◆ **To do**
Down to the last line, write out the entries below exactly and omit all pictures.
----- Raw data
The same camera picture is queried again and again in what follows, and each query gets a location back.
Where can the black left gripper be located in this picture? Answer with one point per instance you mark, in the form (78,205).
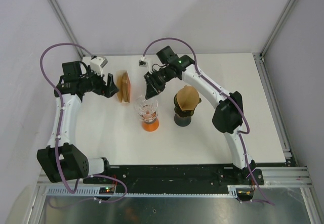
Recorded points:
(104,90)

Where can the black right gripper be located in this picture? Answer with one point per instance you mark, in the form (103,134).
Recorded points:
(153,90)

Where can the clear glass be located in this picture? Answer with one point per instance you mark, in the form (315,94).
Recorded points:
(141,101)

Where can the green glass coffee dripper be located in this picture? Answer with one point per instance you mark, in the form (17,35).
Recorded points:
(186,107)

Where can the brown paper coffee filter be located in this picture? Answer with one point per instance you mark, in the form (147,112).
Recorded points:
(186,92)

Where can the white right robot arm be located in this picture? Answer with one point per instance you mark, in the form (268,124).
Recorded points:
(228,117)

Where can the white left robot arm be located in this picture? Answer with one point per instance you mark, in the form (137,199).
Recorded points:
(61,158)

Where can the orange liquid glass beaker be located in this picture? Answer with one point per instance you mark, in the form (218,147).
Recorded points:
(150,124)

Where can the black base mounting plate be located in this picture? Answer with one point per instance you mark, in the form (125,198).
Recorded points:
(201,178)

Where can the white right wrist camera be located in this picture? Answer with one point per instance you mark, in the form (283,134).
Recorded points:
(144,62)

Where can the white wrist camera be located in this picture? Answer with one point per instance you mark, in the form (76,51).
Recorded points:
(144,62)
(97,64)

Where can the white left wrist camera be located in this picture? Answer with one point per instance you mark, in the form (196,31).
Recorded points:
(97,64)

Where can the grey slotted cable duct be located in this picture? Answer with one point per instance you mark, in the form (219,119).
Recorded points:
(92,191)

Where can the aluminium frame rail left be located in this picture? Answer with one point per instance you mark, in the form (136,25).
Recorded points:
(62,20)

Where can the aluminium frame rail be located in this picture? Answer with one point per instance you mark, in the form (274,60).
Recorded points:
(62,20)
(283,17)

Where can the aluminium frame rail right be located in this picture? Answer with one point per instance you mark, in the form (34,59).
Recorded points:
(283,17)
----------
◆ **Answer for the task**
The same camera picture is queried again and again in what follows, and each query gets a location back.
Where can the black left gripper be located in this picture? Answer with one point per instance you mark, in the form (78,205).
Recorded points:
(104,90)

Where can the black right gripper be located in this picture? Answer with one point per instance you mark, in the form (103,134).
Recorded points:
(153,90)

Where can the clear glass be located in this picture? Answer with one point per instance you mark, in the form (315,94).
Recorded points:
(141,101)

Where can the green glass coffee dripper be located in this picture? Answer with one point per instance you mark, in the form (17,35).
Recorded points:
(186,107)

Where can the brown paper coffee filter be located in this picture? Answer with one point per instance you mark, in the form (147,112).
Recorded points:
(186,92)

Where can the white right robot arm be located in this picture? Answer with one point per instance you mark, in the form (268,124).
Recorded points:
(228,117)

Where can the white left robot arm be located in this picture? Answer with one point per instance you mark, in the form (137,199).
Recorded points:
(61,158)

Where can the orange liquid glass beaker be located in this picture? Answer with one point per instance you mark, in the form (218,147).
Recorded points:
(150,124)

Where can the black base mounting plate be located in this picture? Answer with one point per instance you mark, in the form (125,198).
Recorded points:
(201,178)

Where can the white right wrist camera be located in this picture? Answer with one point per instance you mark, in the form (283,134).
Recorded points:
(144,62)

Where can the white wrist camera be located in this picture? Answer with one point per instance you mark, in the form (76,51).
Recorded points:
(144,62)
(97,64)

Where can the white left wrist camera be located in this picture? Answer with one point per instance you mark, in the form (196,31).
Recorded points:
(97,64)

Where can the grey slotted cable duct be located in this picture? Answer with one point per instance you mark, in the form (219,119).
Recorded points:
(92,191)

Where can the aluminium frame rail left be located in this picture? Answer with one point per instance you mark, in the form (136,25).
Recorded points:
(62,20)

Where can the aluminium frame rail be located in this picture? Answer with one point per instance you mark, in the form (274,60).
Recorded points:
(62,20)
(283,17)

Where can the aluminium frame rail right be located in this picture? Answer with one point per instance you mark, in the form (34,59).
Recorded points:
(283,17)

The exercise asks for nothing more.